The task:
Print each entry in full, word for word, with no pictures in the result.

Data entries:
========
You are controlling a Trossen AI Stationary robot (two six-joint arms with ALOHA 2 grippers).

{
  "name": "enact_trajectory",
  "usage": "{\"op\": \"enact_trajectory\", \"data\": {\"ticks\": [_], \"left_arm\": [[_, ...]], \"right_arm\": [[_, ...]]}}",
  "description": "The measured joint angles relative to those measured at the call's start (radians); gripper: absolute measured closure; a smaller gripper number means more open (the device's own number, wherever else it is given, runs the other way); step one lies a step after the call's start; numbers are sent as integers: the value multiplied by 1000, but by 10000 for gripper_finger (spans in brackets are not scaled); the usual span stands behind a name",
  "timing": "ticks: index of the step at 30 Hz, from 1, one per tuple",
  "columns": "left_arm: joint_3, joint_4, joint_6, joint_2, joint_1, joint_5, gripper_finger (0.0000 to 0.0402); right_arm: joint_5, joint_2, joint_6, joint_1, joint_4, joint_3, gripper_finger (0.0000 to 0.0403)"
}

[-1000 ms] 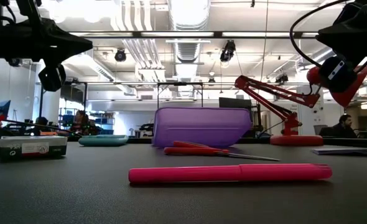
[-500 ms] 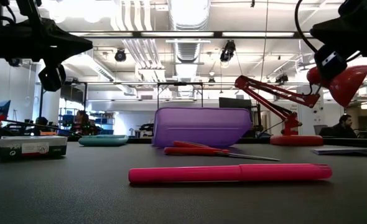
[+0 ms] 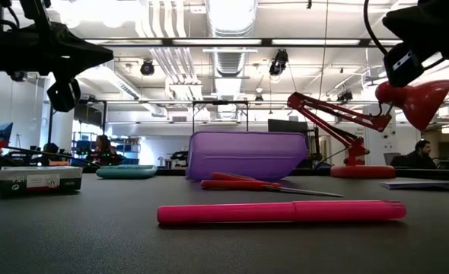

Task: Pack school essentials
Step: Put the red scissors into the violet supply box

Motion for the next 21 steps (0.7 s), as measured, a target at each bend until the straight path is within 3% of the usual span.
{"op": "enact_trajectory", "data": {"ticks": [9,16,21], "left_arm": [[0,0,-101,0,0,28,393],[0,0,-104,0,0,28,393],[0,0,-105,0,0,21,393]], "right_arm": [[-194,7,37,0,-9,0,385],[-208,7,152,0,-6,0,385],[-235,10,114,0,-5,0,385]]}}
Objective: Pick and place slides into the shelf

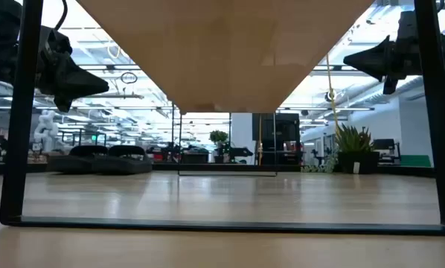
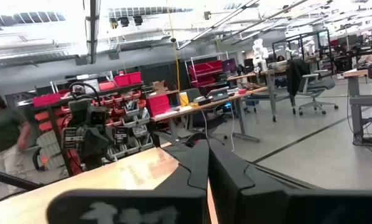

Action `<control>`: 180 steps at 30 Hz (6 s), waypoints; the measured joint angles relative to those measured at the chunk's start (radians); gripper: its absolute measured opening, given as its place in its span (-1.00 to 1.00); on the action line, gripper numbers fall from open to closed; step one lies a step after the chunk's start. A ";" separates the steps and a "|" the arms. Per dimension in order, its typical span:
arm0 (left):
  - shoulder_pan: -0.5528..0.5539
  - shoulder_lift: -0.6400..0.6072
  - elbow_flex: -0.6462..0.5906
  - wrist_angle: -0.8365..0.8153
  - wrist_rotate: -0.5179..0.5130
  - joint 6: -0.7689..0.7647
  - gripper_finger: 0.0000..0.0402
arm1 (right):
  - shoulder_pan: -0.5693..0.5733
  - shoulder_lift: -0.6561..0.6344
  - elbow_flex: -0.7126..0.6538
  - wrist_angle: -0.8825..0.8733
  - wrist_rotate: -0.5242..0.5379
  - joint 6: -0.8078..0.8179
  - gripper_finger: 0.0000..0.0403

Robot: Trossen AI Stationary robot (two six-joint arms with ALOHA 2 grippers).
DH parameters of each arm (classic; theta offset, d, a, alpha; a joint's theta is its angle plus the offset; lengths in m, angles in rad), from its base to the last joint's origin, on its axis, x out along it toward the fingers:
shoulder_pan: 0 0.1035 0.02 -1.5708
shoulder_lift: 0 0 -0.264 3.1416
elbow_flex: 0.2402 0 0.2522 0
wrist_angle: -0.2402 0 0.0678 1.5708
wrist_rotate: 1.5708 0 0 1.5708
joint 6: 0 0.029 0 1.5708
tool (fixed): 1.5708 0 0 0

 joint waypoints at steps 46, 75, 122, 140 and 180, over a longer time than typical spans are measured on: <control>0.000 0.000 0.000 0.007 0.000 0.000 -0.73 | 0.000 0.000 0.000 0.255 0.054 0.232 -1.00; 0.000 0.000 0.145 0.712 -0.419 0.149 -0.73 | 0.000 0.134 0.211 0.690 -0.205 0.063 -1.00; 0.218 0.988 0.703 -0.875 -0.548 -0.078 -0.27 | 0.000 1.083 1.239 -0.089 -0.258 -0.380 -1.00; 0.263 1.244 0.629 -0.716 -0.626 0.105 0.00 | 0.000 1.083 1.239 -0.089 -0.253 -0.397 -1.00; 0.334 1.223 0.573 -0.599 -0.472 0.419 0.00 | 0.000 1.083 1.239 -0.266 -0.155 -0.392 -1.00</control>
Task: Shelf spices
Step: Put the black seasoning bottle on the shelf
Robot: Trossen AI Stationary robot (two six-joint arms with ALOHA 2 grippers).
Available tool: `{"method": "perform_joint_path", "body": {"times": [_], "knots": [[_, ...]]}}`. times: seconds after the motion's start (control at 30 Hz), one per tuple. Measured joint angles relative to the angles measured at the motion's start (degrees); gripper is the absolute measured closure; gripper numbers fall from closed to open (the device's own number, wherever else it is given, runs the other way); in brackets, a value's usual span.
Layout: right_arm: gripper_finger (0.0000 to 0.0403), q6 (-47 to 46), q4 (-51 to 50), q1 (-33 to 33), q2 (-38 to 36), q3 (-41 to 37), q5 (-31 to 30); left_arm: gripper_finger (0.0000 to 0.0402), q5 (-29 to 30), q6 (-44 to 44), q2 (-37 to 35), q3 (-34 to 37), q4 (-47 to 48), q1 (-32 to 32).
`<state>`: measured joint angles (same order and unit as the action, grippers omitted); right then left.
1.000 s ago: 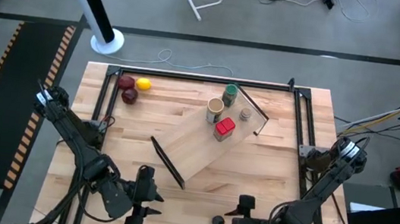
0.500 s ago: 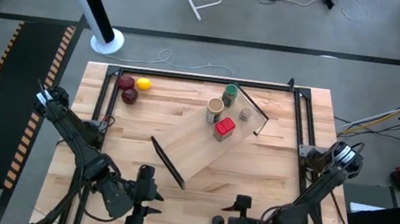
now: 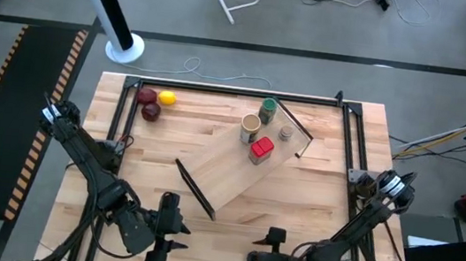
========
Response for this exercise:
You are controlling a Trossen AI Stationary robot (two six-joint arms with ALOHA 2 grippers).

{
  "name": "enact_trajectory",
  "usage": "{\"op\": \"enact_trajectory\", \"data\": {\"ticks\": [_], \"left_arm\": [[_, ...]], \"right_arm\": [[_, ...]]}}",
  "description": "The measured joint angles relative to those measured at the call's start (radians); gripper: absolute measured closure; a smaller gripper number means more open (the device's own number, wherever else it is given, runs the other way); step one lies a step after the call's start; numbers are sent as integers: the value multiplied by 1000, but by 10000 for gripper_finger (spans in brackets are not scaled); the usual span stands behind a name",
  "timing": "ticks: index of the step at 30 Hz, from 1, one per tuple",
  "columns": "left_arm: joint_3, joint_4, joint_6, joint_2, joint_1, joint_5, gripper_finger (0.0000 to 0.0402); right_arm: joint_5, joint_2, joint_6, joint_1, joint_4, joint_3, gripper_finger (0.0000 to 0.0403)"
}

[-1000 ms] 
[-500 ms] 
[+0 ms] 

Task: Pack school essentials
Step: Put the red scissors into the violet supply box

Motion for the next 21 steps (0.7 s), as measured, a target at each bend until the straight path is within 3% of the usual span.
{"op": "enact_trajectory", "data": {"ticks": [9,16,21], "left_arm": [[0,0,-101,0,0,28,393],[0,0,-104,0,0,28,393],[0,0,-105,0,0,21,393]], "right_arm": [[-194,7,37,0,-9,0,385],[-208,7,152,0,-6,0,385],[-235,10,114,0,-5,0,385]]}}
Objective: Pick and place slides into the shelf


Action `<control>`: 180 steps at 30 Hz (6 s), waypoints; the measured joint angles relative to those measured at the chunk's start (radians); gripper: its absolute measured opening, given as its place in its span (-1.00 to 1.00); on the action line, gripper numbers fall from open to closed; step one lies a step after the chunk's start. A ";" separates the steps and a "|" the arms. Per dimension in order, its typical span:
arm0 (left):
  - shoulder_pan: -0.5528..0.5539
  - shoulder_lift: -0.6400..0.6072
  - elbow_flex: -0.6462..0.5906
  - wrist_angle: -0.8365..0.8153
  - wrist_rotate: -0.5179..0.5130
  - joint 6: -0.7689..0.7647
  - gripper_finger: 0.0000..0.0402
arm1 (right):
  - shoulder_pan: -0.5693..0.5733
  - shoulder_lift: -0.6561..0.6344
  - elbow_flex: -0.7126..0.6538
  - wrist_angle: -0.8825..0.8733
  - wrist_rotate: -0.5242..0.5379
  - joint 6: -0.8078..0.8179
  - gripper_finger: 0.0000..0.0403

Robot: Trossen AI Stationary robot (two six-joint arms with ALOHA 2 grippers).
DH parameters of each arm (classic; theta offset, d, a, alpha; a joint's theta is its angle plus the offset; lengths in m, angles in rad), from its base to the last joint's origin, on its axis, x out along it toward the fingers:
shoulder_pan: 0 0.1035 0.02 -1.5708
shoulder_lift: 0 0 -0.264 3.1416
elbow_flex: 0.2402 0 0.2522 0
wrist_angle: -0.2402 0 0.0678 1.5708
wrist_rotate: 1.5708 0 0 1.5708
joint 6: 0 0.029 0 1.5708
tool (fixed): 1.5708 0 0 0

 joint waypoints at steps 46, 75, 122, 140 and 180, over a longer time than typical spans are measured on: <control>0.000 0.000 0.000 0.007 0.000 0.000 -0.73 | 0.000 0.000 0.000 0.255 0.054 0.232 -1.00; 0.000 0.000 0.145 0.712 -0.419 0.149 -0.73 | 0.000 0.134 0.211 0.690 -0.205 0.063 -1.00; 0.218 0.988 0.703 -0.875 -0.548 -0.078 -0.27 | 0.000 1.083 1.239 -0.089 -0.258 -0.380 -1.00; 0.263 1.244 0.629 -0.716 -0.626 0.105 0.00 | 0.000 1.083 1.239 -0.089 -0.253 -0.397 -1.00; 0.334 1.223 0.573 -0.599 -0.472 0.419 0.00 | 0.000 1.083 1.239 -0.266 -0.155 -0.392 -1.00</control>
Task: Shelf spices
Step: Put the black seasoning bottle on the shelf
Robot: Trossen AI Stationary robot (two six-joint arms with ALOHA 2 grippers).
Available tool: `{"method": "perform_joint_path", "body": {"times": [_], "knots": [[_, ...]]}}`. times: seconds after the motion's start (control at 30 Hz), one per tuple. Measured joint angles relative to the angles measured at the motion's start (degrees); gripper is the absolute measured closure; gripper numbers fall from closed to open (the device's own number, wherever else it is given, runs the other way); in brackets, a value's usual span.
Layout: right_arm: gripper_finger (0.0000 to 0.0403), q6 (-47 to 46), q4 (-51 to 50), q1 (-33 to 33), q2 (-38 to 36), q3 (-41 to 37), q5 (-31 to 30); left_arm: gripper_finger (0.0000 to 0.0402), q5 (-29 to 30), q6 (-44 to 44), q2 (-37 to 35), q3 (-34 to 37), q4 (-47 to 48), q1 (-32 to 32).
`<state>`: measured joint angles (same order and unit as the action, grippers omitted); right then left.
1.000 s ago: 
0.500 s ago: 
now: 

Nothing remains to be added to the answer.